Recorded data:
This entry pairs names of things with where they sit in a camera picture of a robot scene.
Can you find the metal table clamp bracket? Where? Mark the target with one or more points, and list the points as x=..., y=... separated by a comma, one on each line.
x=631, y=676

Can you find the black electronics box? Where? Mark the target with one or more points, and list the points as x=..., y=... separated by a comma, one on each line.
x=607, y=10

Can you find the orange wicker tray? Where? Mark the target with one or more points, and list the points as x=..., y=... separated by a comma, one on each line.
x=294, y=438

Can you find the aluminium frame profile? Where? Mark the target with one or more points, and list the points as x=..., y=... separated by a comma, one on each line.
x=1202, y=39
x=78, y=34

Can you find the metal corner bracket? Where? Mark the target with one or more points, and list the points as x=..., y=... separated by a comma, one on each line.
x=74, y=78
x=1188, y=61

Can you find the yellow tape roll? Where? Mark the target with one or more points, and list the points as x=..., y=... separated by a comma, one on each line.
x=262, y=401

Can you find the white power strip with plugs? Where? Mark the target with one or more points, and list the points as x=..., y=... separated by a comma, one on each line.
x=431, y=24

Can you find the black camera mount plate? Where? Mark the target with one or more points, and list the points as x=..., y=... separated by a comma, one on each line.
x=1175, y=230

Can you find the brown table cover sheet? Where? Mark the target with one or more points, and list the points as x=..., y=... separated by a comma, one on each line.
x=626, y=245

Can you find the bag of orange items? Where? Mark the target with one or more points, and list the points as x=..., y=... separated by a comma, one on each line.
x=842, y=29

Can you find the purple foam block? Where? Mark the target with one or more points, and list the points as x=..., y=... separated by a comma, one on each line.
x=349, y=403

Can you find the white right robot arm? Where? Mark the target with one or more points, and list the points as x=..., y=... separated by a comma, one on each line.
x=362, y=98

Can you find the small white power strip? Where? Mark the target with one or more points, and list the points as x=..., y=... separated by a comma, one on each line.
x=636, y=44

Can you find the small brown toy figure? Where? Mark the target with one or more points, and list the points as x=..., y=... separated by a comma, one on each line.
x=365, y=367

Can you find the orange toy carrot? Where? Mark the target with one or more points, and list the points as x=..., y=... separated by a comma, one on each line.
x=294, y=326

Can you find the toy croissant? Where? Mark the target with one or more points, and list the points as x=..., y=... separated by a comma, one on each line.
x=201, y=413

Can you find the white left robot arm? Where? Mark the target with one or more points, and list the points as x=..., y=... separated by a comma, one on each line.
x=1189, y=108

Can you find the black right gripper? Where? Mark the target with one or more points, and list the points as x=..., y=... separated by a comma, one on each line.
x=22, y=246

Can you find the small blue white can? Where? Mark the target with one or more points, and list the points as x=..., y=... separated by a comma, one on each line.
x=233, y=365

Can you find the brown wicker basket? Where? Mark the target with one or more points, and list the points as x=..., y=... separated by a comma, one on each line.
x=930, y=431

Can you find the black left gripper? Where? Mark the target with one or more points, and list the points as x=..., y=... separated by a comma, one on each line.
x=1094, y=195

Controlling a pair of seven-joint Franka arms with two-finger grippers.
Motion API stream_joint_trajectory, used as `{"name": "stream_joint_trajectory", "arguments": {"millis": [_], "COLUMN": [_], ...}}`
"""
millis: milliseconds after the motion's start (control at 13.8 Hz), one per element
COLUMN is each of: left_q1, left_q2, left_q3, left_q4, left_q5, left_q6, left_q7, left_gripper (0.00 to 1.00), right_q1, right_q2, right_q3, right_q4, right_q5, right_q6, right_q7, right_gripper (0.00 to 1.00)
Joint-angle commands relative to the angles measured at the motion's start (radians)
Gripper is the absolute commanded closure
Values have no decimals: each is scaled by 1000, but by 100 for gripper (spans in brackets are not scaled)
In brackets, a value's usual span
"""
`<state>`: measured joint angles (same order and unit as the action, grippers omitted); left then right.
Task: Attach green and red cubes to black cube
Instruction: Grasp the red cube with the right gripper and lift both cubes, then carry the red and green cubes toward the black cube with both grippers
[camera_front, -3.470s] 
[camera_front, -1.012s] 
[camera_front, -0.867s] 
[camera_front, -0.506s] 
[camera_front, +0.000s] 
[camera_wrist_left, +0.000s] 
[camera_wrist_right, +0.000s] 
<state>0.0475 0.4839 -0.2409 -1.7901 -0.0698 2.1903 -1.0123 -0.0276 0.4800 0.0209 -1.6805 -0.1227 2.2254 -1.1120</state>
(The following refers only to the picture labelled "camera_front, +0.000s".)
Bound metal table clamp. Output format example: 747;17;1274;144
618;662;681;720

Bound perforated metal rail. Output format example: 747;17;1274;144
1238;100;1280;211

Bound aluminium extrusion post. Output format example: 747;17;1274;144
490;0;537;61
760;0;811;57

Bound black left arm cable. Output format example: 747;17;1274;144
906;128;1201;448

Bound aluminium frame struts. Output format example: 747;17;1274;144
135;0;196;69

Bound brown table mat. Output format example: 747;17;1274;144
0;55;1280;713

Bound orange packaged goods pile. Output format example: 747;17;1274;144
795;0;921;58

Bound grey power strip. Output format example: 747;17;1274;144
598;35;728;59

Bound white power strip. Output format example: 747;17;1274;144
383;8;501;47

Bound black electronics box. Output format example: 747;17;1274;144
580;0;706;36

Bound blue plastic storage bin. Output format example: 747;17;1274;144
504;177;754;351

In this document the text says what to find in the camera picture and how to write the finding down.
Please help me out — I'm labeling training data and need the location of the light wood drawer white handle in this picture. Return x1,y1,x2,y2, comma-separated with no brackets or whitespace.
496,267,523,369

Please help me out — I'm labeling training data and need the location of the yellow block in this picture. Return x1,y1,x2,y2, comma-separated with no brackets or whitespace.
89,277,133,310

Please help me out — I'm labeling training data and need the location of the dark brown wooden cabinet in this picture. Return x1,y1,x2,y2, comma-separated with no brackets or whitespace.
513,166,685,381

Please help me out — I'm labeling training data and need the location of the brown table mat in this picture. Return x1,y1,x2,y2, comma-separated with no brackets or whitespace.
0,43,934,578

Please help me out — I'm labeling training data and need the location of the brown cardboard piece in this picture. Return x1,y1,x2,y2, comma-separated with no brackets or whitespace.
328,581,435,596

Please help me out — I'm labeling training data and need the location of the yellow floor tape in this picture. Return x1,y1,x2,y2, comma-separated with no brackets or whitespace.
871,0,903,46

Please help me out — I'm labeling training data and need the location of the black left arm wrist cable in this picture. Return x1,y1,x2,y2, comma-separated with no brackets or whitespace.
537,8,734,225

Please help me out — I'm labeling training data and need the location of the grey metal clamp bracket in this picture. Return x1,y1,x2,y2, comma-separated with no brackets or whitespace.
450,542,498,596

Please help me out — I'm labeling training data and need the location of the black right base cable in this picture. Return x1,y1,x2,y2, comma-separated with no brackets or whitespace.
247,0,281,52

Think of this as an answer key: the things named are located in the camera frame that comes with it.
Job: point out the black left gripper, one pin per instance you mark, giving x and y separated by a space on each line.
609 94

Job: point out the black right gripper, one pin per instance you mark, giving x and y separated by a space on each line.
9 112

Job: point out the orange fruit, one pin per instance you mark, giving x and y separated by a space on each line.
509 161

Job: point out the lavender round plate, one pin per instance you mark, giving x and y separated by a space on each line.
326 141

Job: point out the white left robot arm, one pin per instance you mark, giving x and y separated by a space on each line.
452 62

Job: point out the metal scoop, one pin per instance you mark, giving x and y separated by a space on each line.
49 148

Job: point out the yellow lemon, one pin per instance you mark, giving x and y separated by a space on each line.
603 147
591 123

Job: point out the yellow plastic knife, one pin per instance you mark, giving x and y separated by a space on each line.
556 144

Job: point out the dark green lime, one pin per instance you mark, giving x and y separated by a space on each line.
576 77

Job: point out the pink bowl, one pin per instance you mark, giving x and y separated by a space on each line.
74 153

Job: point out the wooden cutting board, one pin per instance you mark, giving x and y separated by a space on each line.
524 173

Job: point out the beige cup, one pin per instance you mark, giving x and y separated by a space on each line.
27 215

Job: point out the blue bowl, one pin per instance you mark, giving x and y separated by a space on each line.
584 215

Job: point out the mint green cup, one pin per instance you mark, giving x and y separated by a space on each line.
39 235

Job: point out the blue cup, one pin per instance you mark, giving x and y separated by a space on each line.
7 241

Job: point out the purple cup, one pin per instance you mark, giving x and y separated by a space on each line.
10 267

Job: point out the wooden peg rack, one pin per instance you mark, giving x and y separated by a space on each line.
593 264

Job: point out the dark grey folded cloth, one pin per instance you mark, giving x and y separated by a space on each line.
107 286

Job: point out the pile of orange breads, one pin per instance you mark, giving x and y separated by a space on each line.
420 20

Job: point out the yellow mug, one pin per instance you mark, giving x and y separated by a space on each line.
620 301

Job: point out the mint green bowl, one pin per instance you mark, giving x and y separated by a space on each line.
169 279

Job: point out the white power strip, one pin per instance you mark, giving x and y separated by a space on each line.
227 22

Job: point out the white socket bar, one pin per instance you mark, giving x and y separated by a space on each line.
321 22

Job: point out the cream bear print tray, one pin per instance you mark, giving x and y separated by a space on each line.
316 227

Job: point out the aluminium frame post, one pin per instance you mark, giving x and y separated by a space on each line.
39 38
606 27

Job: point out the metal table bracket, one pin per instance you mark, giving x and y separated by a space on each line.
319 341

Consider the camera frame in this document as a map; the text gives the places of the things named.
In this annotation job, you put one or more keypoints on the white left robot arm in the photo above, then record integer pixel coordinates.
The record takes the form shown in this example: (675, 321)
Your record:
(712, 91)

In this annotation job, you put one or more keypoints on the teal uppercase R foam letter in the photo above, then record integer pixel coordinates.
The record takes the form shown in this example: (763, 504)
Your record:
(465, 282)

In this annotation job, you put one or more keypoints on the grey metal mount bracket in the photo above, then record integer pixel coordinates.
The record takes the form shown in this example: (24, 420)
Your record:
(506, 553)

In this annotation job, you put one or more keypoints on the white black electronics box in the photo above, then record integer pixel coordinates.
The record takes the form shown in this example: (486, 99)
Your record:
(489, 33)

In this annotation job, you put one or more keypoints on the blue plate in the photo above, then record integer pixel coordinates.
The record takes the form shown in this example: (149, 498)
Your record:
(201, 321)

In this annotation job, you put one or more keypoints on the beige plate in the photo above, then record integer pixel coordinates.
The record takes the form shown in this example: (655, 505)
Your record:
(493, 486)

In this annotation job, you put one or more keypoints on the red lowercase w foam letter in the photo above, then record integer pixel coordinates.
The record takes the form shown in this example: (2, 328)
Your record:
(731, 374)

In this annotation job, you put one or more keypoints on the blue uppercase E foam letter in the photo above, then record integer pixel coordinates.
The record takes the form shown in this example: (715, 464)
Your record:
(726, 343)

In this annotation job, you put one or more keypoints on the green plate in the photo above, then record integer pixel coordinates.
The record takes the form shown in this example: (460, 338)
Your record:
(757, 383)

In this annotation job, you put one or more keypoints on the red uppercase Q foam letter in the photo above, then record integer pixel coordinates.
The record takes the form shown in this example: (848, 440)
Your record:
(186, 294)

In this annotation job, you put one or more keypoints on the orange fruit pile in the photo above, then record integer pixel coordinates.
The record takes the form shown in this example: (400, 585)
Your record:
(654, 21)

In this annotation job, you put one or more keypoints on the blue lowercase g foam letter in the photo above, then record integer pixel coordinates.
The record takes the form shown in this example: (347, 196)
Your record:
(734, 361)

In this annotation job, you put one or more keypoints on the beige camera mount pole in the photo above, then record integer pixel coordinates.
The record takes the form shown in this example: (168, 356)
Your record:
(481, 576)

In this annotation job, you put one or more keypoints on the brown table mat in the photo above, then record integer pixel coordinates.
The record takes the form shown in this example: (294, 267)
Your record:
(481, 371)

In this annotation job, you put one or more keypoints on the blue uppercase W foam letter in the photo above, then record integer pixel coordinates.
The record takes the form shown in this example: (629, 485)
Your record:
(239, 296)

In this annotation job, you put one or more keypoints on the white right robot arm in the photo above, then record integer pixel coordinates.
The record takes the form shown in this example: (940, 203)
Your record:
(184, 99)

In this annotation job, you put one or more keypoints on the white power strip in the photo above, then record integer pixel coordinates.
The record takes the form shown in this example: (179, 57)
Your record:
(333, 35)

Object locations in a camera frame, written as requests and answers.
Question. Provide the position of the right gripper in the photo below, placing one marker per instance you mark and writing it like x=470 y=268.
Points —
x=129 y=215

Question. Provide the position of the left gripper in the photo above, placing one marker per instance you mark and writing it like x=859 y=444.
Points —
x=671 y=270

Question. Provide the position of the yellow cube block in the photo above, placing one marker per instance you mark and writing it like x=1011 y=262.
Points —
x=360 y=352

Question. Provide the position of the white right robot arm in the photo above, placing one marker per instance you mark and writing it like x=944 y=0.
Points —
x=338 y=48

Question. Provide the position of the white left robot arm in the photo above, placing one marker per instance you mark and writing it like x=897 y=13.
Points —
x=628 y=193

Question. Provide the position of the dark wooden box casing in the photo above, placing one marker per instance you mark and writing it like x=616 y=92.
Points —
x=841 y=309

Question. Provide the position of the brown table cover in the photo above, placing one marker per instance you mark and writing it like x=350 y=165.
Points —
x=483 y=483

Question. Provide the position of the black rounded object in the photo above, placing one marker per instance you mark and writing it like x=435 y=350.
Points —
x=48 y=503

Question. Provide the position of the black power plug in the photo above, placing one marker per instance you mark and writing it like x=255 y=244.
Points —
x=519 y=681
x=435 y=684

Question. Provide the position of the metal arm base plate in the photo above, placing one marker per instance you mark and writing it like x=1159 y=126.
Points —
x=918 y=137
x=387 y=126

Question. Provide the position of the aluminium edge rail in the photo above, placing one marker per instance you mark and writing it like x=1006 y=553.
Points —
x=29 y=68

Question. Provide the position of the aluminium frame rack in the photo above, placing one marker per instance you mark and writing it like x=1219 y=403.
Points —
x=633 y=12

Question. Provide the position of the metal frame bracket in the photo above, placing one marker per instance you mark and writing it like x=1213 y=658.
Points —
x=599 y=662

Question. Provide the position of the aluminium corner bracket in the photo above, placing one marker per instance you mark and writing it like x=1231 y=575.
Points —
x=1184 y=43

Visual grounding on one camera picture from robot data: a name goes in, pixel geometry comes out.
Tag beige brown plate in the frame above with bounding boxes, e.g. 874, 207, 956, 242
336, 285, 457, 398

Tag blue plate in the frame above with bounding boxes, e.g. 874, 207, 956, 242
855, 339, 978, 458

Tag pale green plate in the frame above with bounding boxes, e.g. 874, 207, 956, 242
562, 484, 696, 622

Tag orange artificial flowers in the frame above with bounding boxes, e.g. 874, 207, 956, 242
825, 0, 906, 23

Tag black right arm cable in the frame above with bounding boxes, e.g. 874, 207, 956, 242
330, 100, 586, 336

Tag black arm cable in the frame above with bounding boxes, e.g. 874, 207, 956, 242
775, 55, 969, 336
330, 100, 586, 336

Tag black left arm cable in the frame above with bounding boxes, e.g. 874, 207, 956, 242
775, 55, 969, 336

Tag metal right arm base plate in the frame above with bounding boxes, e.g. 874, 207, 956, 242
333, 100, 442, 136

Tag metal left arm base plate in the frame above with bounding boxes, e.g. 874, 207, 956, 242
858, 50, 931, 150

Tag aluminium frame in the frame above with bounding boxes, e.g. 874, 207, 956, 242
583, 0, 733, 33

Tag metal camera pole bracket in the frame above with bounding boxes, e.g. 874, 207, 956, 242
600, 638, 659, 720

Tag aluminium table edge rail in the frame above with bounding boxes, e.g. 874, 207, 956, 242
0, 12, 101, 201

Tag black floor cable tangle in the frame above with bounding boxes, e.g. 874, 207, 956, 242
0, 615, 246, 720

» **What needs to be done**
Which lines above hold the string "grippers"? Please copy all of them.

» **Final answer**
Controlling a pair of seven-joint Franka arms with two-finger grippers.
`<state>`: measured joint angles (same order and unit as the action, grippers omitted); left then right.
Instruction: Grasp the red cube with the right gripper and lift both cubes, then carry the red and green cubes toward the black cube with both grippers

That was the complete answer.